Az önce Gazete Duvar'da okudum haberi.
Yüreğim yandı.
Gelmiş geçmiş en büyük "düdük"
virtüözü olarak kabul edilen Ermeni sanatçı Civan Gasparyan'ı kaybetmişiz...
O küçücük düdükten çıkardığı o ses var ya o ses...
İnsanın ruhuna işleyen o ses unutulabilir mi...
Güzelliğin,
iyiliğin,
barışın sembollerinden, az kalmış "bilge" insanlardandı...
Hiç değilse "Gladyatör" filmindeki ya da Anadolu Ateşi'nin "Troya" gösterisindeki müziğinden anımsarsınız...
"Nasıl böyle duygulu, dokunaklı çalıyorsunuz?"
sorusuna verdiği yanıt unutulabilir mi?
Elini önce yüreğine götürüp, "burası olmazsa"
diyor ve sonra da ağzına götürüp devam ediyor: "buradan ses çıkaramazsınız..."

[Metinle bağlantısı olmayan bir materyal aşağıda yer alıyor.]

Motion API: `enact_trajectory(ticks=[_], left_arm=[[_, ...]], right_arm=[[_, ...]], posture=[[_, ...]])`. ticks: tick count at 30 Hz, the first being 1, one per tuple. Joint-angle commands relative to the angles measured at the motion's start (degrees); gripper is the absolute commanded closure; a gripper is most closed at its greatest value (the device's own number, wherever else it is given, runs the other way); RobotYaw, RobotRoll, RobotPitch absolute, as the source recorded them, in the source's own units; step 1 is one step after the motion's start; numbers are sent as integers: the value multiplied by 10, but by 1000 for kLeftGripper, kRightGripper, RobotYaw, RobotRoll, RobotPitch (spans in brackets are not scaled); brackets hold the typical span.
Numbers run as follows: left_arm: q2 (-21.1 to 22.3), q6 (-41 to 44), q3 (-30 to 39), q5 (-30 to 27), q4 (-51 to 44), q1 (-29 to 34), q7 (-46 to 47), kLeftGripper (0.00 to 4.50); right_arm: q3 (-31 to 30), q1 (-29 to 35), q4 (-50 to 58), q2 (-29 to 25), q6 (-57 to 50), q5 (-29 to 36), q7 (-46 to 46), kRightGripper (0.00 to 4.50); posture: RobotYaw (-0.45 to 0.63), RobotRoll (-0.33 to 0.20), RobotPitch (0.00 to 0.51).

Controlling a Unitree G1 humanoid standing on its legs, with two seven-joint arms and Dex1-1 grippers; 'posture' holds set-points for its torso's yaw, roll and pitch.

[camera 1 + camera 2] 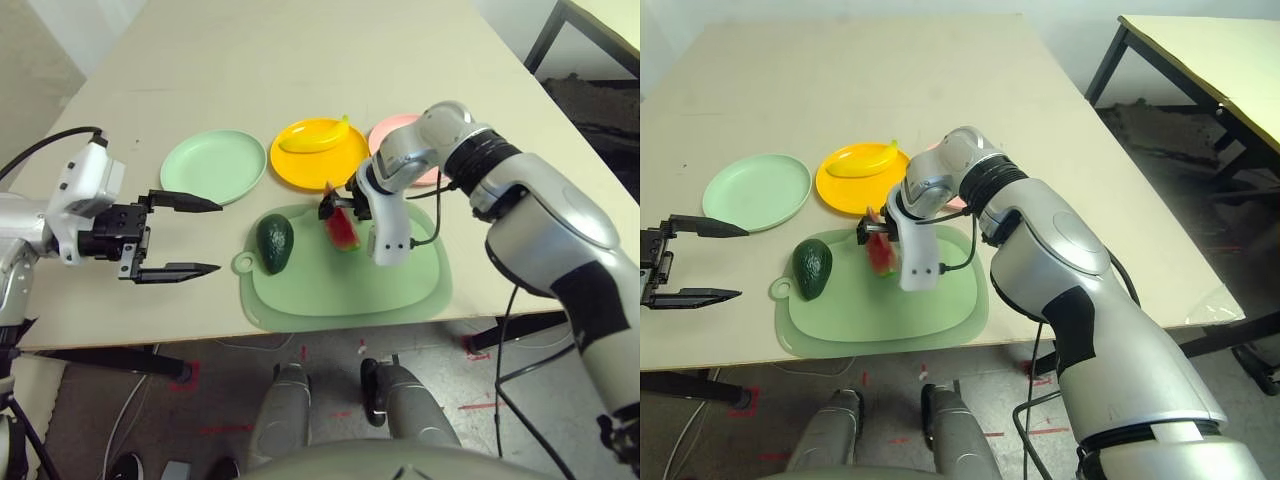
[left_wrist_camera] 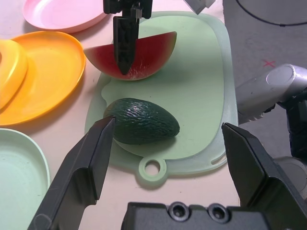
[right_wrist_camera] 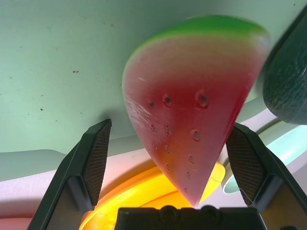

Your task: Place the fruits into color-matched plates.

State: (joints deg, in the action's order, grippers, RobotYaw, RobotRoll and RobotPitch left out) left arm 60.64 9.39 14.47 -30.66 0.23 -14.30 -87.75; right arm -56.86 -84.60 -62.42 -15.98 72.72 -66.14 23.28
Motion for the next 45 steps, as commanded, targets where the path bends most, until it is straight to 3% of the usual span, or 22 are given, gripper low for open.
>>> enact_trajectory(ticks=[1, 8, 12, 15, 16, 23, 33, 36, 43, 45], left_arm=[[5, -6, 6, 4, -5, 8, 1, 0], [1, -9, 0, 7, -3, 5, 5, 0], [0, -10, -5, 7, -1, -2, 7, 0], [0, -11, -8, 7, 0, -6, 7, 0], [0, -11, -8, 7, 2, -8, 6, 0], [0, -12, -16, 8, 10, -21, 0, 0], [-38, -7, -46, 2, -14, -54, 15, 0], [-39, -23, -51, 12, 5, -68, 10, 0], [-44, -61, -57, 43, 30, -83, 26, 0], [-47, -61, -53, 45, 33, -84, 36, 0]], right_arm=[[-28, 31, 4, 4, 23, -8, 7, 41], [-28, 35, -2, -5, 72, 20, 41, 41], [-22, 35, -7, -3, 76, 35, 57, 939], [-15, 38, -15, -1, 83, 59, 80, 2150], [-13, 38, -16, 0, 83, 67, 87, 2335], [6, 43, -29, -2, 93, 125, 145, 2338], [67, 9, -76, -6, 98, 332, 303, 2338], [93, 13, -80, -10, 51, 401, 380, 2338], [179, 2, -102, -29, -108, 434, 442, 2338], [182, 1, -104, -41, -122, 416, 433, 2338]], posture=[[190, 0, 191], [188, 0, 192], [188, 0, 192], [188, 0, 192], [180, 0, 190], [163, 0, 190], [123, 0, 188], [111, 0, 190], [114, 0, 195], [115, 0, 198]])
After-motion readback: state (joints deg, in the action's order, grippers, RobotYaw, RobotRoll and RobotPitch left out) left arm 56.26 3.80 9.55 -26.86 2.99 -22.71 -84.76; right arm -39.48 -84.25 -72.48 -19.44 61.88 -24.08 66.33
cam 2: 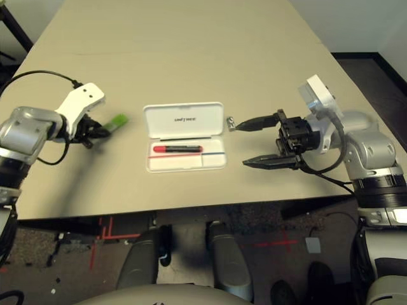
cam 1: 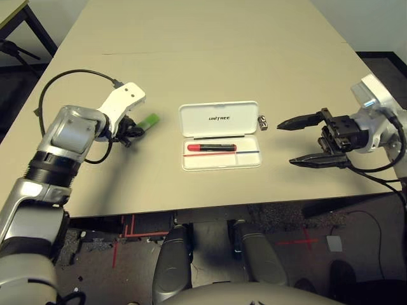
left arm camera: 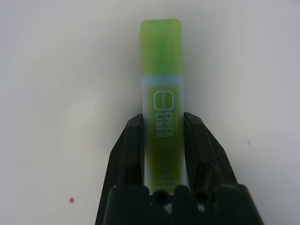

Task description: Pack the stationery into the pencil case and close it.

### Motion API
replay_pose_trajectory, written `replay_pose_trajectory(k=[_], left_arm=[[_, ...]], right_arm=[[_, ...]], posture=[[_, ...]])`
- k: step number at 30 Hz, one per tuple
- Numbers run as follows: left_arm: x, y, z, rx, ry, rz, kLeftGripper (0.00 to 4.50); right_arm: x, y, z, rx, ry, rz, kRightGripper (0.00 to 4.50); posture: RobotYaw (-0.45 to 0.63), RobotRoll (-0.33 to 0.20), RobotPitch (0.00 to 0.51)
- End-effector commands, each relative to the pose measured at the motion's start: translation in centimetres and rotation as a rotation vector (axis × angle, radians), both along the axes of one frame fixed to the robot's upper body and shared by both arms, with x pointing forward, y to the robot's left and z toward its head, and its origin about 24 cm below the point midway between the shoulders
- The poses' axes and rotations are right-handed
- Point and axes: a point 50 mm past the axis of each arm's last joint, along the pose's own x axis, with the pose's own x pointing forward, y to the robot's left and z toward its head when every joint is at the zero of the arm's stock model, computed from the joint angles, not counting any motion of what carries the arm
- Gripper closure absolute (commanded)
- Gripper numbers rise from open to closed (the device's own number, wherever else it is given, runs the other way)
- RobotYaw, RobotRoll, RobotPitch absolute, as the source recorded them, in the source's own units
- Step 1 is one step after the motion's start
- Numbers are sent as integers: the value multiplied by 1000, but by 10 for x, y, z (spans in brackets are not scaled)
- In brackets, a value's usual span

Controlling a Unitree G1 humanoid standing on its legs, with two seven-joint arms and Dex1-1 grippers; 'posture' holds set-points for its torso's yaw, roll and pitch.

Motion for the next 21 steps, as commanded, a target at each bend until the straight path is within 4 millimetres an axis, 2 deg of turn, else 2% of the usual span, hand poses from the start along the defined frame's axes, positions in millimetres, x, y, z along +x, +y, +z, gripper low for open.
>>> replay_pose_trajectory(k=[1,7,12,17,21], left_arm=[[-13,4,7,13,-5,-51,3419],[-30,0,12,-28,-12,-126,3419],[-46,-20,16,-39,22,-255,3419],[-53,-37,19,-35,36,-343,3419],[-58,-61,15,-63,62,-470,3419]], right_arm=[[4,4,-2,-26,8,20,0],[7,3,-4,-30,7,22,0],[4,-3,-2,-38,6,28,0],[3,-11,1,-52,1,13,0],[0,-16,3,-54,-10,-2,0]], posture=[[51,0,174],[75,0,177],[76,0,181],[57,0,180],[24,0,175]])
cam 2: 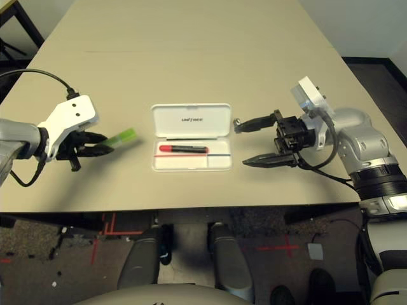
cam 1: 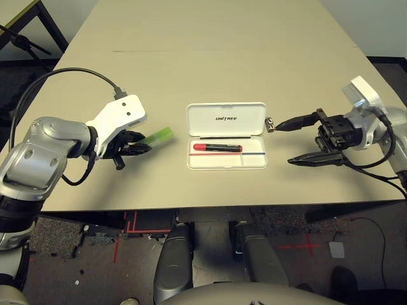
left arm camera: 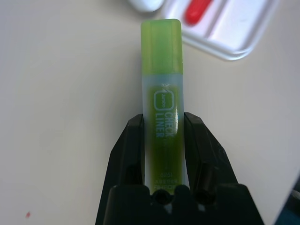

"O iyi insanlar o güzel atlara binip çekip gidiyorlar..." birer birer...
Ve geriye Civan Gasparyan'dan şu söz kalıyor miras olarak bizlere:
"İyi kötü millet yoktur, iyi kötü insanlar vardır..."
Ailesi Muş kökenli değerli sanatçının anısına saygıyla...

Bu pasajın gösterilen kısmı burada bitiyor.